Authority, Dogma, and History: The Role of Oxford Movement Converts in the Papal Infallibility Debates of the Nineteenth Century, 1835-1875

By Hughes, John Jay | The Catholic Historical Review, January 2011 | Go to article overview

Authority, Dogma, and History: The Role of Oxford Movement Converts in the Papal Infallibility Debates of the Nineteenth Century, 1835-1875


Hughes, John Jay, The Catholic Historical Review


Authority, Dogma, and History: The Role of Oxford Movement Converts in the Papal Infallibility Debates of the Nineteenth Century, 1835-1875. Edited by Kenneth L. Parker and Michael J. G Pahls. (Palo Alto, CA: Académica Press. 2008. Pp. 364. $79-95. ISBN 978-1-933-14644-7.)

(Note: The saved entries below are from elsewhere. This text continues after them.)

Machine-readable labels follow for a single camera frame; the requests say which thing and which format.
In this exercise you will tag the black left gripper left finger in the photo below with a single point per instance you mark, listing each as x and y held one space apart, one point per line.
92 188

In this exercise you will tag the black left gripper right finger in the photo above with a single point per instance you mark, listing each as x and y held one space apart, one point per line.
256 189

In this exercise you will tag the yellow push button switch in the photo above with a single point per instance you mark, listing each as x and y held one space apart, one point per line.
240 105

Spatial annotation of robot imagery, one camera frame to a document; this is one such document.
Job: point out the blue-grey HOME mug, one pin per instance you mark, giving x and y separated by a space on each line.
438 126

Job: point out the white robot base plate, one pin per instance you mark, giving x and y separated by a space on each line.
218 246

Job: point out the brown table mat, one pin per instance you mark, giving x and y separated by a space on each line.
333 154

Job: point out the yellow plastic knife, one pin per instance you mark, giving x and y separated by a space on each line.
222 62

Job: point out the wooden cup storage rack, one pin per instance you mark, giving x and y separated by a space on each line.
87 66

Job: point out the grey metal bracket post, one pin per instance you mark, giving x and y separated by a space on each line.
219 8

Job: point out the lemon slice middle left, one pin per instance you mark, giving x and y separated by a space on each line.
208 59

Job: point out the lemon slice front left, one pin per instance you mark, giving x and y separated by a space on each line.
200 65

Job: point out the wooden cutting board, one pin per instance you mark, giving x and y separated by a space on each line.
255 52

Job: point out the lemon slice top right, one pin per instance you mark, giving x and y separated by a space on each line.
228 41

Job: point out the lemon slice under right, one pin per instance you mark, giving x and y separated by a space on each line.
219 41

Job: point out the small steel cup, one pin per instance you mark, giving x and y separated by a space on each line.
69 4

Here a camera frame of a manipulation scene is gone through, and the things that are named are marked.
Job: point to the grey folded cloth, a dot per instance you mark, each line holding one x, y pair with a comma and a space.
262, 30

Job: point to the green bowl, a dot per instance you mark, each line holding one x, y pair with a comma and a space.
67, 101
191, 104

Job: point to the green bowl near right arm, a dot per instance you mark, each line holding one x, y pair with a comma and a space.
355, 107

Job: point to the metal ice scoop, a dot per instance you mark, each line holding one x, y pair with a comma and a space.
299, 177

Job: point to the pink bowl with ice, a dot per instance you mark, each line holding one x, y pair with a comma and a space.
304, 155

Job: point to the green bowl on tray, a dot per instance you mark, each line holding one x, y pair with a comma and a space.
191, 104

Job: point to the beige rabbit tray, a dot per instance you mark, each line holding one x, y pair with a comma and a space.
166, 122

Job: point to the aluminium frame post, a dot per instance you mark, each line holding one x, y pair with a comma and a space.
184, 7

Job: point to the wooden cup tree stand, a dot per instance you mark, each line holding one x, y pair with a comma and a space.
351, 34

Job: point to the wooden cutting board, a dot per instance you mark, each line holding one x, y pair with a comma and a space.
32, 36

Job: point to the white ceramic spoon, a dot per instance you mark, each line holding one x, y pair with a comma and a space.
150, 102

The Oxford Movement (OM) started with John Keble's Assize Sermon in July 1833, protesting control of the Church of England by a parliament that included members of other faiths and none. The OM quickly became an attempt to recall Anglicans to an awareness of their Catholic roots- never completely severed, OM's members contended, despite the repudiation of papal authority in the sixteenth century. The OM in its original form ended some twelve years after it had begun, when its leading spokesman, John Henry Newman, departed for what was, in the England of that day, a social and ecclesial Siberia, by entering the Roman Catholic Church.

Keble's broken-hearted but deeply affectionate letter to Newman said that his beloved friend's departure had produced in Keble "a feeling as if the spring had been taken out of my year."1 In his concise and accurate chapter on the OM in this book, Benjamin O'Connor cites other less temperate reactions, ranging "from surprise to complete devastation." "The sensation to us was as of a sudden end of all things and without a new beginning," wrote one. Another expressed anger: "We felt we that had been betrayed, and we resented the wrong which had been done to us" (p. 36).

Although only two of the seven contributors to this book have experienced Anglicanism from the inside, all manifest remarkable understanding of a form of Christianity seldom accessible to outsiders. The authors share three assumptions: that the OM converts brought into their Catholic experience preoccupations rooted in their efforts to reform Anglicanism; that their shared concerns produced very different reasons for their conversions; and that, despite their small numbers, they transformed and refashioned Catholic theological discourse, particularly regarding papal authority.

The best known of Newman's works, next to his Apologia pro vita sua, is his Essay on the Development of Christian Doctrine (1845), which was his attempt to persuade himself that it was right, indeed imperative, to accept the faith of the Catholic Church.